**Information given:**
+--

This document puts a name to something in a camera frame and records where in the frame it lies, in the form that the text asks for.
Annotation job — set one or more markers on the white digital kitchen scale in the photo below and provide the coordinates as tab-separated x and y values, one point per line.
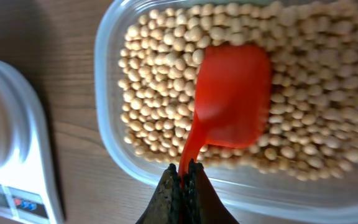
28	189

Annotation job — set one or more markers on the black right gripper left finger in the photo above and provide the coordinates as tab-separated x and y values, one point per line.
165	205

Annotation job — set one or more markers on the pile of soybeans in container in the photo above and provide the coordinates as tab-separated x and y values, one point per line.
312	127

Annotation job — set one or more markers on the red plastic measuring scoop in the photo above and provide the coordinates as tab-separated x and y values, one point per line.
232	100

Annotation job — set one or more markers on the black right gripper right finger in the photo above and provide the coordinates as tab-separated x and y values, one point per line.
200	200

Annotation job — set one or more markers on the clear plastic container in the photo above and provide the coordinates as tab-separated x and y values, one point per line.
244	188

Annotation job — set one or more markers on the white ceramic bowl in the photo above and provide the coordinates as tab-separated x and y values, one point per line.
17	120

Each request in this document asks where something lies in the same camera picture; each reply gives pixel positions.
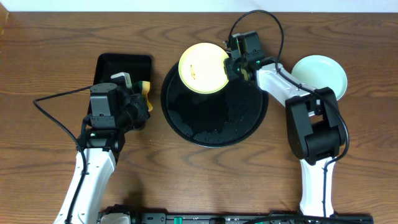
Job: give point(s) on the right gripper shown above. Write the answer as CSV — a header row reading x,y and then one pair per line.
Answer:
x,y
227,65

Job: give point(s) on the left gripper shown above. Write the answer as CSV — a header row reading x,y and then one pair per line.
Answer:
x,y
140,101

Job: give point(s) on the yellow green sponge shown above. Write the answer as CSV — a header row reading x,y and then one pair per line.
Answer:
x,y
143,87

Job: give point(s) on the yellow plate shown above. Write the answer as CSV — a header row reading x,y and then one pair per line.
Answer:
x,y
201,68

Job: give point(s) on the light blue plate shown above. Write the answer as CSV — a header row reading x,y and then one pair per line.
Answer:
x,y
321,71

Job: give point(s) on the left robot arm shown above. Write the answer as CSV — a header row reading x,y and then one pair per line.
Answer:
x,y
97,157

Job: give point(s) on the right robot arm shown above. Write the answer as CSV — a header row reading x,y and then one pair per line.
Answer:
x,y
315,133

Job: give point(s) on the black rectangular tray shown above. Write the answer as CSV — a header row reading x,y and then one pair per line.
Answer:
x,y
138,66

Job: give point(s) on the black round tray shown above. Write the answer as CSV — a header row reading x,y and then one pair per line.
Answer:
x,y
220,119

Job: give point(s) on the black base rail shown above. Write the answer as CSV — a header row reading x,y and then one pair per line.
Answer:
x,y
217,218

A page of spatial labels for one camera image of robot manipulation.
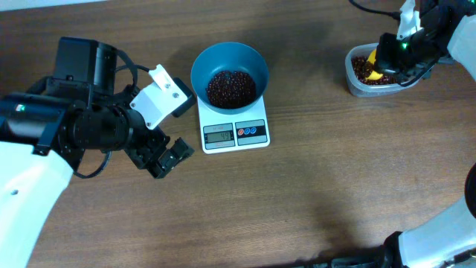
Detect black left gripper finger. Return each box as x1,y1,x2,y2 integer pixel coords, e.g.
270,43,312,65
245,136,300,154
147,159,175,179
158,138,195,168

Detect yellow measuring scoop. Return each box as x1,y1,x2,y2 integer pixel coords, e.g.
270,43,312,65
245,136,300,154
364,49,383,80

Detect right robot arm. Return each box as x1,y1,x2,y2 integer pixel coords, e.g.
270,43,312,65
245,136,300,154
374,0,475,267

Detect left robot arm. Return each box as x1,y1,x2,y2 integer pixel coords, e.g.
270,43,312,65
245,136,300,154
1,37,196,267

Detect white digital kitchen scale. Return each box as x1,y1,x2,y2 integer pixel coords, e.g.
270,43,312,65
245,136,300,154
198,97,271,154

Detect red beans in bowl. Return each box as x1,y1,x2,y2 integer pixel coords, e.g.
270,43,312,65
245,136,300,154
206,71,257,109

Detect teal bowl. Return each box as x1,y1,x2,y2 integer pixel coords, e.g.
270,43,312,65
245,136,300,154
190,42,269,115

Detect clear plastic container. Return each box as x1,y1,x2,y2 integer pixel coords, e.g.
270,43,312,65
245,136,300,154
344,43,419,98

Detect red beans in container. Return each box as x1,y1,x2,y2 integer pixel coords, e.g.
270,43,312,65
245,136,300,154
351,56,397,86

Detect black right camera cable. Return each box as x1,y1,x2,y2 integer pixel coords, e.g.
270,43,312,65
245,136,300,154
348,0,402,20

+--

**Exercise details:**
Look for the word "tray" in the data, then return every line that contains it.

**Written answer:**
Job: give point(s) on the black rectangular tray shown above. Write the answer as CSV — a header row reading x,y and then one pair per line.
Job: give point(s) on the black round tray shown above. Write the answer as CSV — a header row reading x,y and then one pair per line.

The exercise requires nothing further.